Und du haste nebenbei noch FuBar und Cartographer laufen!?

Atlas und Cartographer laufen nicht zusammen! Und das ein oder andere auch nicht!
Sieht mir stark nach einem Konflikt aus!


----------



## LordHelmchenHL (15. Oktober 2007)

Dragaron schrieb:


> Atlas und Cartographer laufen nicht zusammen!



Wie meinst Du das? Bei mir funktionieren beide Addons nebeneinander!

CU


----------



## hugo89 (15. Oktober 2007)

Bartender
WoWQute
FuBar
Chatographer
XPerl UnitFrames
Grid
Outfitter
Deadly Boss MOds
Ora2
Omen
sw_stats
scroling combat text

Gerade auch gesehen das ich die Buffs von WoW nicht mehr angezeigt bekomme, bo was los ;(


----------



## Dragaron (15. Oktober 2007)

Also, mal was Grundsätzliches.

Die Leute von Ace arbeiten "libraries" (quasi vorgefertigte Programmteile) aus, die die Programmierer nutzen können! Somit gibt es z.B. weniger Fehler und da die "Libs" schlank programmiert sind verbrauchen sie weniger Speicher. (um es mal sehr oberflächlich auszudrücken) Zu dem werden fast alle Ace-Addons täglich aktualisiert!
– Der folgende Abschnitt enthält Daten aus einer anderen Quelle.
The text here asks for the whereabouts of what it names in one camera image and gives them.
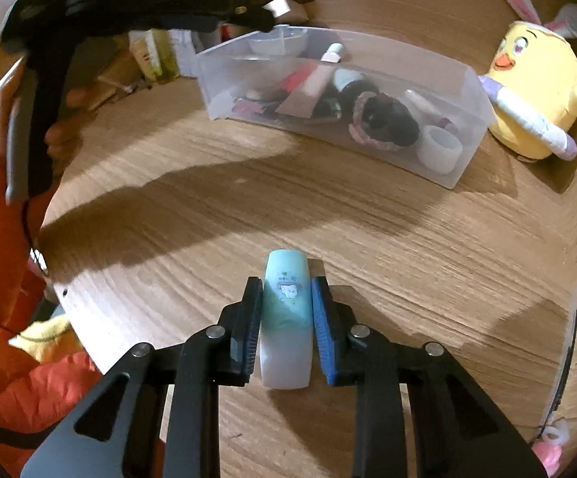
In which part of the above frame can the red flat packet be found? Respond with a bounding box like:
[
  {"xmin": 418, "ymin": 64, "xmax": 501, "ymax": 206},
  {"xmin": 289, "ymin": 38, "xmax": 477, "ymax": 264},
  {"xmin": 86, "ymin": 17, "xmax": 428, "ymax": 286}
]
[{"xmin": 275, "ymin": 67, "xmax": 314, "ymax": 96}]

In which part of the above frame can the yellow cloth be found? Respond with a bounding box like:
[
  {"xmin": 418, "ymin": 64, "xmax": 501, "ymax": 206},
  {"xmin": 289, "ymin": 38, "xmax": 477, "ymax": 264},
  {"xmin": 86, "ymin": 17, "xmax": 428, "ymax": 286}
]
[{"xmin": 8, "ymin": 314, "xmax": 83, "ymax": 364}]

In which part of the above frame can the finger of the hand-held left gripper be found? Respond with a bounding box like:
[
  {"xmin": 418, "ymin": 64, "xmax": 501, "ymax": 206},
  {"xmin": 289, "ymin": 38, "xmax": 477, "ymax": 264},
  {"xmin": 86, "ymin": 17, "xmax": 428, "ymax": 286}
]
[
  {"xmin": 229, "ymin": 0, "xmax": 316, "ymax": 17},
  {"xmin": 220, "ymin": 7, "xmax": 277, "ymax": 32}
]

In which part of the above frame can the yellow chick plush toy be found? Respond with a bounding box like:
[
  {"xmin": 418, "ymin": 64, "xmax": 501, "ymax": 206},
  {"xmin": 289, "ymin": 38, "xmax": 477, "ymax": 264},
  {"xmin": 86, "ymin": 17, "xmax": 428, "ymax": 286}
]
[{"xmin": 477, "ymin": 0, "xmax": 577, "ymax": 163}]

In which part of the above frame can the yellow spray bottle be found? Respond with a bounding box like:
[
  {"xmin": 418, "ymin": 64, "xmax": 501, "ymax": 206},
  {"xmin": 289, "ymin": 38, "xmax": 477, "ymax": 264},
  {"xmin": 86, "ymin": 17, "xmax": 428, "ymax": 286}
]
[{"xmin": 141, "ymin": 29, "xmax": 183, "ymax": 86}]

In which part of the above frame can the light blue printed tube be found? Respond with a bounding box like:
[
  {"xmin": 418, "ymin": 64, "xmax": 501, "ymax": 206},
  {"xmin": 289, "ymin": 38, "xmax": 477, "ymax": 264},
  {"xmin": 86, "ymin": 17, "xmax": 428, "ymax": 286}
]
[{"xmin": 259, "ymin": 249, "xmax": 314, "ymax": 390}]

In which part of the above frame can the small dark blue box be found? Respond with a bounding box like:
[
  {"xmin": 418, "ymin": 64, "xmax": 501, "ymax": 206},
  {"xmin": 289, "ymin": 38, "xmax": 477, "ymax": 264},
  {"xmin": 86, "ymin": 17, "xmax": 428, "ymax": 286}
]
[{"xmin": 231, "ymin": 98, "xmax": 282, "ymax": 121}]

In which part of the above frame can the person's left hand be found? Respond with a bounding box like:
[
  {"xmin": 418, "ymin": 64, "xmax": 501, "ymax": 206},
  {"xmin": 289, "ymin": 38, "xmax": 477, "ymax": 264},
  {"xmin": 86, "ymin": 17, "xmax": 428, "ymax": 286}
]
[{"xmin": 43, "ymin": 84, "xmax": 96, "ymax": 178}]

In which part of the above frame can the white tube with red end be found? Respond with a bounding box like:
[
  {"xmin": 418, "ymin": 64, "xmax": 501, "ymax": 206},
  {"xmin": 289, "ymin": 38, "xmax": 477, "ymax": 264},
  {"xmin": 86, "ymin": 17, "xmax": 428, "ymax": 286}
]
[{"xmin": 403, "ymin": 88, "xmax": 461, "ymax": 133}]

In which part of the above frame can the clear plastic storage bin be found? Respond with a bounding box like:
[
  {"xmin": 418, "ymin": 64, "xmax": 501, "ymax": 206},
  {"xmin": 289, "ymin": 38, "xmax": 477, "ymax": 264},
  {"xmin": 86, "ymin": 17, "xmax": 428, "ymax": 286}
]
[{"xmin": 196, "ymin": 24, "xmax": 497, "ymax": 190}]

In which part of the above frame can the pink cosmetic tube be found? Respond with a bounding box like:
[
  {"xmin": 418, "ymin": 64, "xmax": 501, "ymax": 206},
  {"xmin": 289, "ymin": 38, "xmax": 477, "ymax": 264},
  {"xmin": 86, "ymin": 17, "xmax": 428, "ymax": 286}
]
[{"xmin": 274, "ymin": 42, "xmax": 345, "ymax": 117}]

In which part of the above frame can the black and purple spray bottle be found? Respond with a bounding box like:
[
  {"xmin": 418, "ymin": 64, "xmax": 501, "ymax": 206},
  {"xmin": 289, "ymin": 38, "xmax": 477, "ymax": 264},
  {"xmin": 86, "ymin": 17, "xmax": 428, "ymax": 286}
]
[{"xmin": 365, "ymin": 96, "xmax": 422, "ymax": 148}]

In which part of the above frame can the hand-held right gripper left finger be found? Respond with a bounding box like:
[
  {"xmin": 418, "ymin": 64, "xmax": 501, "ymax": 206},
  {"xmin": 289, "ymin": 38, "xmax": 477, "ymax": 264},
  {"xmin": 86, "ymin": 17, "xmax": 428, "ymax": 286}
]
[{"xmin": 20, "ymin": 276, "xmax": 265, "ymax": 478}]

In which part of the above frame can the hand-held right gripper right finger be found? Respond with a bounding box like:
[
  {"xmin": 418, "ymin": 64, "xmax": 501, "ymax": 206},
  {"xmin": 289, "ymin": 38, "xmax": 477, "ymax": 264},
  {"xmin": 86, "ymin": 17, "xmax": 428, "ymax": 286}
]
[{"xmin": 311, "ymin": 276, "xmax": 544, "ymax": 478}]

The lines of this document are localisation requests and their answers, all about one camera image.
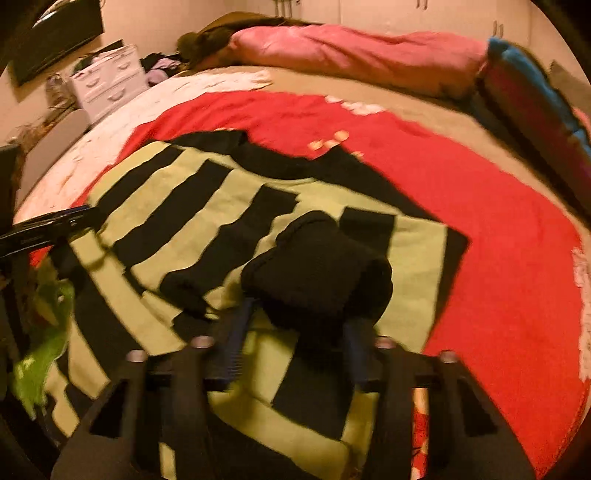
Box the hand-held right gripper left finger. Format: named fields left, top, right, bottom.
left=50, top=295, right=257, bottom=480

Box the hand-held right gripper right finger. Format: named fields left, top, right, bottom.
left=343, top=318, right=539, bottom=480

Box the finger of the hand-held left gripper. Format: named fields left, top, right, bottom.
left=0, top=206, right=101, bottom=259

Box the green black striped sweater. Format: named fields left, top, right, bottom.
left=44, top=129, right=472, bottom=480

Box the person's left forearm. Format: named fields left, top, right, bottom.
left=9, top=265, right=77, bottom=418

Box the dark clothes pile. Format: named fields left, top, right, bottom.
left=141, top=53, right=182, bottom=86

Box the dried plant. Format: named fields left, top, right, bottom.
left=18, top=69, right=81, bottom=148

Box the white drawer unit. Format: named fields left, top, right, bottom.
left=69, top=44, right=151, bottom=123

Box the red floral blanket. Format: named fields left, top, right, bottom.
left=14, top=69, right=591, bottom=480

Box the brown plush cloth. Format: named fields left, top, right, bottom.
left=175, top=11, right=296, bottom=72

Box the beige bed sheet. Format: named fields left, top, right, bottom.
left=175, top=62, right=591, bottom=217

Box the pink pillow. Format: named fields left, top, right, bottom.
left=228, top=23, right=490, bottom=100

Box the colourful striped pillow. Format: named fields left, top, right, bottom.
left=475, top=37, right=591, bottom=195

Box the cream wardrobe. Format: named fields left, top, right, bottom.
left=256, top=0, right=532, bottom=40

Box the black wall television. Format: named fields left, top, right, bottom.
left=9, top=0, right=105, bottom=86

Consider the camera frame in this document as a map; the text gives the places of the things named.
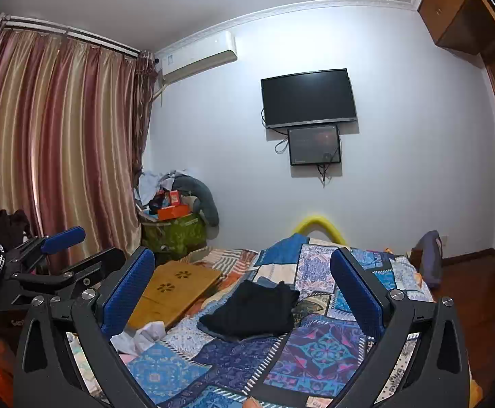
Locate yellow foam tube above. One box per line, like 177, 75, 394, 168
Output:
293, 215, 349, 248

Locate white crumpled cloth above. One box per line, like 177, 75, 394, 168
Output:
110, 321, 167, 355

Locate wooden overhead cabinet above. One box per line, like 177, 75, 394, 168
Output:
417, 0, 495, 56

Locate pale printed bed sheet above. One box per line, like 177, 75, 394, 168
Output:
375, 336, 427, 404

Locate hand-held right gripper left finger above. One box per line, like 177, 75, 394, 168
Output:
13, 246, 156, 408

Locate orange patterned bed sheet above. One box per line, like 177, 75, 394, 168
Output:
179, 246, 261, 307

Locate striped pink gold curtain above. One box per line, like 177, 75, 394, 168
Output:
0, 21, 159, 273

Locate dark cloth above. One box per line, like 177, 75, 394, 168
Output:
0, 208, 33, 243

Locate small black wall monitor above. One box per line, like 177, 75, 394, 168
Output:
287, 125, 342, 166

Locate white air conditioner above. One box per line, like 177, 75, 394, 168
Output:
159, 31, 238, 85

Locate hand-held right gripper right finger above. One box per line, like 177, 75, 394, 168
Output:
329, 246, 471, 408

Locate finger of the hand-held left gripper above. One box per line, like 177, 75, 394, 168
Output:
5, 226, 87, 273
1, 246, 127, 303

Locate black looped cable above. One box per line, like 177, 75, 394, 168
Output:
274, 130, 291, 154

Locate grey blue backpack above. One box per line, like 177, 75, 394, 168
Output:
411, 229, 444, 290

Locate black pants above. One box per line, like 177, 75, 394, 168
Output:
197, 280, 301, 341

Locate grey plush toy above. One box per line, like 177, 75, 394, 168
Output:
171, 174, 220, 226

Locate white curtain rail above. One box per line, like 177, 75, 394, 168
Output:
0, 13, 156, 58

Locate green patterned bag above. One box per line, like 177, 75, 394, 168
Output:
140, 212, 208, 256

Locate black hanging cable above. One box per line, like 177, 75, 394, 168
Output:
317, 153, 342, 185

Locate pale plastic bag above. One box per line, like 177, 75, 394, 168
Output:
136, 170, 176, 205

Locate wooden lap desk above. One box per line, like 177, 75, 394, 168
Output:
126, 260, 223, 330

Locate orange box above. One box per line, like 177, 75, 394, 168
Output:
156, 204, 191, 221

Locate folded blue jeans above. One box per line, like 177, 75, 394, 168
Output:
253, 276, 282, 292

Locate black wall television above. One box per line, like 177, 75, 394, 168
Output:
260, 68, 358, 129

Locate blue patchwork blanket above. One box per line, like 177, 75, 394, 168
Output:
120, 233, 437, 408

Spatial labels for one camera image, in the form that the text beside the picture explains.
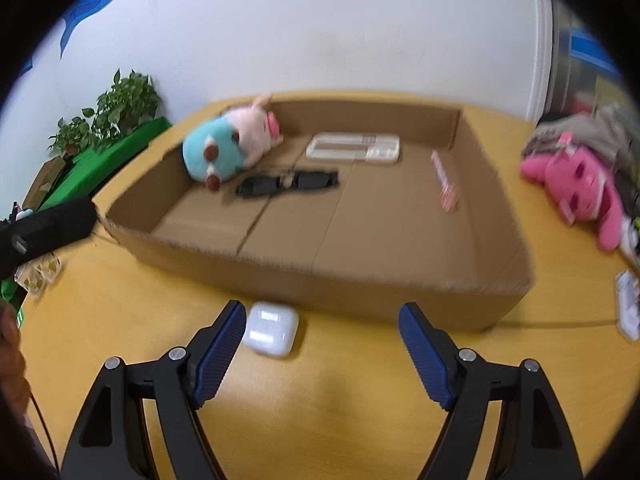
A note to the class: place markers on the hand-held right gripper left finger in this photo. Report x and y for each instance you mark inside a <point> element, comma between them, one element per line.
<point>217,360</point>

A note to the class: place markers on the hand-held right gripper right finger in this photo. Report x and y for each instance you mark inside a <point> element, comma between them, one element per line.
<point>422,355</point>

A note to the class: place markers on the white earbuds case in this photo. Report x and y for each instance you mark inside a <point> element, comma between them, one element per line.
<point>270,330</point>

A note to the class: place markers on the large cardboard box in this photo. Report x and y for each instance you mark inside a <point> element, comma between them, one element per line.
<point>390,240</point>

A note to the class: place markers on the black oblong case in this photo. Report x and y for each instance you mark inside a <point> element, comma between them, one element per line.
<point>50,230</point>

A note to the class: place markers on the pink pig plush toy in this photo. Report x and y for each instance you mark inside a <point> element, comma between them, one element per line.
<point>215,145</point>

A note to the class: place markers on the person's left forearm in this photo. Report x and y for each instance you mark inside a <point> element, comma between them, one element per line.
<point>10,355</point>

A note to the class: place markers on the pink strip packet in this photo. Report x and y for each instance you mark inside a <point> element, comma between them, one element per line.
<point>444,180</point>

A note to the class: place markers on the clear packet with yellow pieces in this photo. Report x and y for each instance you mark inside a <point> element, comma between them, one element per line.
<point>37,274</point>

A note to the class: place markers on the black sunglasses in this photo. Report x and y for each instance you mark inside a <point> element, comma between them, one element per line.
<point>310,180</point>

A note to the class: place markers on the white flat packet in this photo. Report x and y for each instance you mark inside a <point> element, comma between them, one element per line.
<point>629,305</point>

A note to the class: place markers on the clear plastic case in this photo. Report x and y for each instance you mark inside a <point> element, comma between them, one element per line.
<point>350,147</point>

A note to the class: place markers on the bright pink plush toy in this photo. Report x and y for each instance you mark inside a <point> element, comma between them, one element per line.
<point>575,180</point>

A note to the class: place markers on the green table cloth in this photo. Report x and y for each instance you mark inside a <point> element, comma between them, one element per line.
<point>125,145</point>

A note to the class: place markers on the small brown cardboard box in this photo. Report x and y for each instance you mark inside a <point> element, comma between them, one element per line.
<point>45,180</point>

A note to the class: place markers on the small potted green plant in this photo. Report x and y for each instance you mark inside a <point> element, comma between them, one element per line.
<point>72,135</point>

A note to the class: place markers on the large potted green plant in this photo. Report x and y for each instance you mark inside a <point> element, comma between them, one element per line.
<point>127,105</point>

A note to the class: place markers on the grey clothing pile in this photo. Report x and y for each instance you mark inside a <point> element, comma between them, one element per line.
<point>595,125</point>

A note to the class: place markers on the grey metal door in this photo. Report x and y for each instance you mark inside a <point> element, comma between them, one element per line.
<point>575,60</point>

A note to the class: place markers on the blue ribbon wall decal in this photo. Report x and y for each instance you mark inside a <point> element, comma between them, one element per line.
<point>85,7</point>

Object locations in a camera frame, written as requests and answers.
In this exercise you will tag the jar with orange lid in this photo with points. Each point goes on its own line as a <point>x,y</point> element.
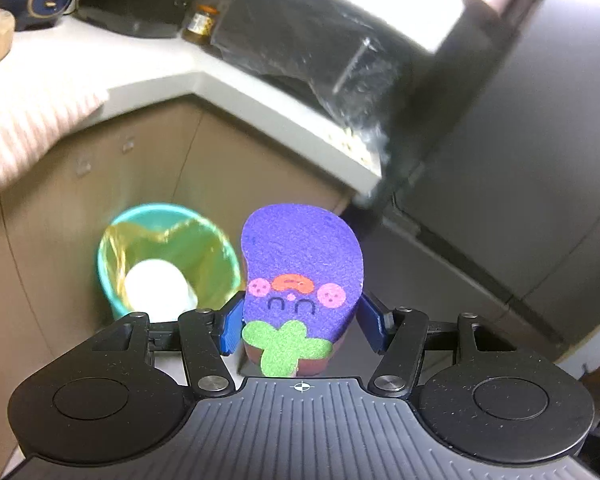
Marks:
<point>200,24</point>

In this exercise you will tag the purple face sponge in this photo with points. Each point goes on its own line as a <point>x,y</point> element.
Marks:
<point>300,255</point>

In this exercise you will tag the black box appliance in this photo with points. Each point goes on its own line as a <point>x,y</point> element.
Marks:
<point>130,0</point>

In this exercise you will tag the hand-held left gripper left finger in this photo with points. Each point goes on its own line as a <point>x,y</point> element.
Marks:
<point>230,331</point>

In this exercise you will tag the pink striped towel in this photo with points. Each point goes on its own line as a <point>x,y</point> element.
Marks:
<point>25,115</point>

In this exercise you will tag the white tissue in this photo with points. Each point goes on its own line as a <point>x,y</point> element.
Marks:
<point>157,287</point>

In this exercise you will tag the light wood cabinet door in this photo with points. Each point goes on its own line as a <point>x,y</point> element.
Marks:
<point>50,240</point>
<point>150,165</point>
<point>260,170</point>

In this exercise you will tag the dark grey refrigerator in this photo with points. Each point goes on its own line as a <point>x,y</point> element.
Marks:
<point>520,150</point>

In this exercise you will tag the teal trash bin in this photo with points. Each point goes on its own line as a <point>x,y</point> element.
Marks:
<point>106,280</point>

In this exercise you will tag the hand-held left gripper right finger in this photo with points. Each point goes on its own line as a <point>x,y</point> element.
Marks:
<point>372,327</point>

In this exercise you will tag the yellow bin liner bag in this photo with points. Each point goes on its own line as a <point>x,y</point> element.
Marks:
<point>200,255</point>

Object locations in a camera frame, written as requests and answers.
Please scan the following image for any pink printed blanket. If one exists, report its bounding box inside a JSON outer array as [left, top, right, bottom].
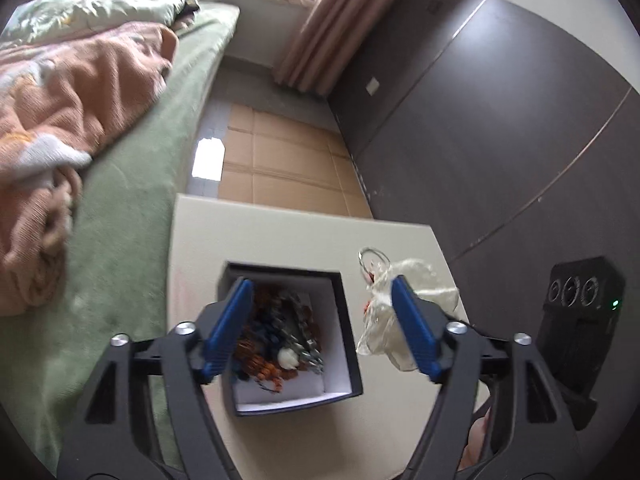
[[0, 21, 179, 317]]

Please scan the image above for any pink curtain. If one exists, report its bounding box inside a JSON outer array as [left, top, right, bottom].
[[272, 0, 420, 98]]

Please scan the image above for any brown cardboard sheet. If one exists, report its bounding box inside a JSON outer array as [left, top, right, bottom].
[[219, 102, 375, 220]]

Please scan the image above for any white paper sheet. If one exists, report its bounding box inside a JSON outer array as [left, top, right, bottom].
[[191, 136, 225, 181]]

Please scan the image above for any floral pillow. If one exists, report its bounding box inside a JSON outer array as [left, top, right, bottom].
[[0, 0, 202, 52]]

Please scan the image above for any pile of beaded jewelry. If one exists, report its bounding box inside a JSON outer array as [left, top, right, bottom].
[[233, 284, 325, 395]]

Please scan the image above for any black jewelry box white inside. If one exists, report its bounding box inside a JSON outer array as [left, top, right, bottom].
[[216, 260, 364, 417]]

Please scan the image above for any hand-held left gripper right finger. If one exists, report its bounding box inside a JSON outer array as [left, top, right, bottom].
[[390, 274, 589, 480]]

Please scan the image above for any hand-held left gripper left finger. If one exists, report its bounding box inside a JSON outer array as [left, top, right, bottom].
[[56, 276, 256, 480]]

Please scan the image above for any silver metal ring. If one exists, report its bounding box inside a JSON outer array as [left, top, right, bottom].
[[357, 247, 392, 281]]

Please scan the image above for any clear plastic bag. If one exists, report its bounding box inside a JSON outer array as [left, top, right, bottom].
[[356, 258, 461, 372]]

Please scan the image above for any green bed mattress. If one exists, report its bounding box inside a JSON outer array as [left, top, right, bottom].
[[0, 2, 241, 476]]

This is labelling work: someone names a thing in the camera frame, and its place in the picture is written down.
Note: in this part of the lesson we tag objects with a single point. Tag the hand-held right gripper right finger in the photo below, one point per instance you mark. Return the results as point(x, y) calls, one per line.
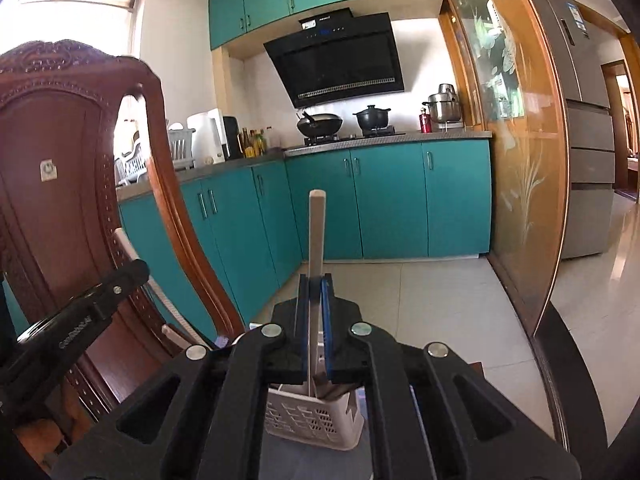
point(327, 330)

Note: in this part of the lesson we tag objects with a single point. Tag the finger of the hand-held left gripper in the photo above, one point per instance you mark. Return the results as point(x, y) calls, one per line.
point(120, 287)

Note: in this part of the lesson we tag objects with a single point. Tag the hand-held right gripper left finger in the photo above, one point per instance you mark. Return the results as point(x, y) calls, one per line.
point(303, 330)

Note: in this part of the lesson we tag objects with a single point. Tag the cream textured chopstick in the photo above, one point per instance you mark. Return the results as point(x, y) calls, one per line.
point(172, 335)
point(125, 242)

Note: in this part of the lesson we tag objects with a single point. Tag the white plastic utensil holder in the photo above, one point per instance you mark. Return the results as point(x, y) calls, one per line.
point(300, 420)

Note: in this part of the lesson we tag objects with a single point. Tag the chipped cream chopstick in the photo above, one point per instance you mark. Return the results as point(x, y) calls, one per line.
point(317, 235)

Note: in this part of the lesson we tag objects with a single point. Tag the carved wooden chair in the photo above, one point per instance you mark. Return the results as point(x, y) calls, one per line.
point(65, 210)

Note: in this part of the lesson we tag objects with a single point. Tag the teal kitchen base cabinets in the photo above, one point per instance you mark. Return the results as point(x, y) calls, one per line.
point(400, 200)

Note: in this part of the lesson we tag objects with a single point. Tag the white dish rack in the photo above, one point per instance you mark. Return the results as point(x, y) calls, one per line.
point(180, 147)

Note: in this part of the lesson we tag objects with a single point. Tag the white kitchen appliance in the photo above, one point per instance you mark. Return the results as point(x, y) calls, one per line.
point(202, 140)

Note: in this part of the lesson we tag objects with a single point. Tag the black kitchen appliance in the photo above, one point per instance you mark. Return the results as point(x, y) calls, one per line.
point(231, 137)

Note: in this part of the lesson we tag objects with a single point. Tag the row of condiment bottles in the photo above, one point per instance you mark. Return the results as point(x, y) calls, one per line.
point(257, 142)

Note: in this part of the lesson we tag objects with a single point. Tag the gas stove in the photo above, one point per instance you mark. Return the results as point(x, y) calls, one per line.
point(350, 136)

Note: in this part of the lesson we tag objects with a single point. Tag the black wok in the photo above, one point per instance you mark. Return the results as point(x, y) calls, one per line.
point(325, 122)

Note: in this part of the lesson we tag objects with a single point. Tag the black lidded pot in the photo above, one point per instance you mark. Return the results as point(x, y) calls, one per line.
point(372, 117)

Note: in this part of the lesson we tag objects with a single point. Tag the red bottle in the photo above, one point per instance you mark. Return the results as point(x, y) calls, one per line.
point(426, 122)

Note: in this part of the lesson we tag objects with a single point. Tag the grey kitchen countertop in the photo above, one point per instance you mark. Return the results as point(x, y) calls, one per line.
point(450, 134)

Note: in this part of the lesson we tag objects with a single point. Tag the wooden framed glass door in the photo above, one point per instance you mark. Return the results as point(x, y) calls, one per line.
point(510, 160)

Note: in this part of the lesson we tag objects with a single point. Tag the stainless steel pot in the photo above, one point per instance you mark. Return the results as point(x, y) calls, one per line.
point(442, 105)

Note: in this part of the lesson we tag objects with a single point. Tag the black range hood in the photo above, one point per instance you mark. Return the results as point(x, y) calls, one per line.
point(340, 60)

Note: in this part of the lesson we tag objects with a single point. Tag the window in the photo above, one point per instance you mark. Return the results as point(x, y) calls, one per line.
point(75, 15)

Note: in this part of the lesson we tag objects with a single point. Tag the silver refrigerator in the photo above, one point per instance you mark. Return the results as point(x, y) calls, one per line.
point(585, 160)

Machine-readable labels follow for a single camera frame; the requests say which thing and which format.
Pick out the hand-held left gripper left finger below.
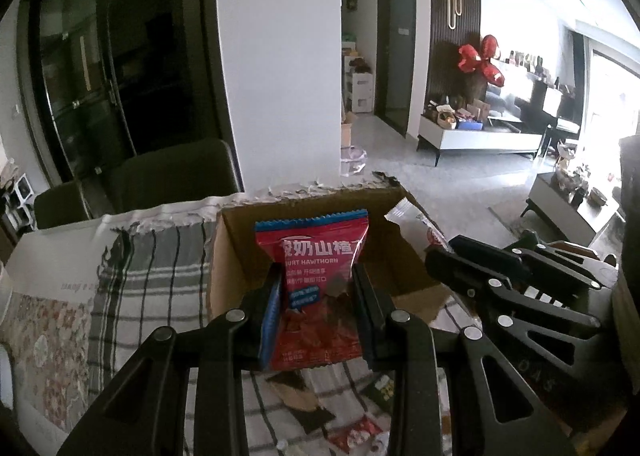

Es gibt also Leute die Programmieren selber in "lua" wie z.B. Atlas und es gibt die alternative von Ace - Cartographer. Wieso also beides nutzen? Kann halt sehr schnell zu Fehlern kommen! Wenn du die Karte öffnest welches Addon kommt dann? Atlas oder Cartographer?

Bei TitanPanel das selbe - die Ace-Alternative ist FuBar... usw

Mit dem neuen Patch hat Blizzard was an der Struktur des Interfaces geändert! Klar schmeißen somit erst einmal alle "Interface-Addons" fehler!
Also muss man sich überarbeitete Versionen besorgen! Bei Ace eher kein Problem da täglich aktualisiert - bei anderen weiß ich es nicht genau!

Es sind einige Funktionen ganz raus genommen wurden - evtl. laufen ein Paar Addons erst mal gar nicht mehr.

Und jetzt haben eine Leute ein Mix aus allen auf der Platte und wundern sich, dass nichts mehr läuft^^
Also mein Rat ist - alle Addon deaktivieren, einzeln aktivieren und schauen welches die Fehler verursacht! Das dann aktualisieren oder ggf ersetzen!

Und noch etwas, Blasc kann nur Addons von Ace aktualisieren! Es kopiert die neuste Version auf eure Platte! Und ist in der Regel nicht schuld, wenn es danach nicht mehr läuft!


----------



## hugo89 (15. Oktober 2007)

So

WTF und Interface gelöscht alles Neu Manuel Geladen und alles neu eigestellt

selber Fehler wie davor

und die buffs von WoW seh ich auch nicht mehr

Hilfe  


			Dieser Inhalt steht nur eingeloggten Mitgliedern zur Verfügung.


----------



## Dragaron (15. Oktober 2007)

Wo lädst du denn (also die nicht Ace Addons)? Denn neu geladen heißt nicht neue Version!

Oft steht da ein Datum bei und es sollte von "nach dem Patch" sein!
Haste schon einmal nur Cartographer getestet?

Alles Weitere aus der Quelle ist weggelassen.